Data shown: Begin

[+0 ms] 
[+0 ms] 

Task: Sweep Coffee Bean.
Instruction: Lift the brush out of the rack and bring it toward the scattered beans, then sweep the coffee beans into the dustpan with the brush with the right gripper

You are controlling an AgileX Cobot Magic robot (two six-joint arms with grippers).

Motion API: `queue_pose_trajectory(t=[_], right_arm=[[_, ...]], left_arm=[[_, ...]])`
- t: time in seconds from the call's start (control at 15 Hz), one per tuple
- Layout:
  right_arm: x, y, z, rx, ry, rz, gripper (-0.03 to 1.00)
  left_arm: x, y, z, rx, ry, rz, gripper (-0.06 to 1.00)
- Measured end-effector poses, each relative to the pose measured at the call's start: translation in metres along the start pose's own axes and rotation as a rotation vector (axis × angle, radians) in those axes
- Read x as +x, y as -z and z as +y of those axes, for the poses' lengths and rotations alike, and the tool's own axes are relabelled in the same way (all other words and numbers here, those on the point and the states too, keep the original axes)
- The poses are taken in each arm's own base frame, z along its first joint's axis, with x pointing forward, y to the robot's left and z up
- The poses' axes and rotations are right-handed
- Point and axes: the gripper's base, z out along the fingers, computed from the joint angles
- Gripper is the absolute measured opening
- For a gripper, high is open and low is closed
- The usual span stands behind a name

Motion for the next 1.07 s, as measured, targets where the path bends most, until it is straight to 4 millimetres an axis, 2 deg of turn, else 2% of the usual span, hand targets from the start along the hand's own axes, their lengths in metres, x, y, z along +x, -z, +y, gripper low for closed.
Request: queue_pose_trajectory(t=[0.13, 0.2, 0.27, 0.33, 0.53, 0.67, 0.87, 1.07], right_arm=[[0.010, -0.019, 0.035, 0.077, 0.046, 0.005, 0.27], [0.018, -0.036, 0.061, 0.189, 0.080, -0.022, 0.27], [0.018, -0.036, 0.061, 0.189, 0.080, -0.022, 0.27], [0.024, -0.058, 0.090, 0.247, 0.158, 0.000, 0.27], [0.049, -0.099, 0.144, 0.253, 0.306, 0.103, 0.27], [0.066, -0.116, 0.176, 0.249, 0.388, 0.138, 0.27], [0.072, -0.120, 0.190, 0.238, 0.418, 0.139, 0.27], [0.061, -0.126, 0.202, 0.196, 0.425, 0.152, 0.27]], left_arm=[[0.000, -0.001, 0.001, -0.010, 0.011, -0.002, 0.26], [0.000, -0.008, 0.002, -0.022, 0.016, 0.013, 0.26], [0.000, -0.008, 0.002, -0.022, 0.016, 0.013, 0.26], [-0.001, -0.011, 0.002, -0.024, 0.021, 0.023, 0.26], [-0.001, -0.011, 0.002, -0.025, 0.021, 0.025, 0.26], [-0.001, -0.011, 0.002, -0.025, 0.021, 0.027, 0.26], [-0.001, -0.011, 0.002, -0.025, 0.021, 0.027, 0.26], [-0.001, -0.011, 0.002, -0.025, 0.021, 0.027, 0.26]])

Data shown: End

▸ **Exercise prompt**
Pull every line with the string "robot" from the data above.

▸ **Exercise result**
You are controlling an AgileX Cobot Magic robot (two six-joint arms with grippers).
- The poses are taken in each arm's own base frame, z along its first joint's axis, with x pointing forward, y to the robot's left and z up

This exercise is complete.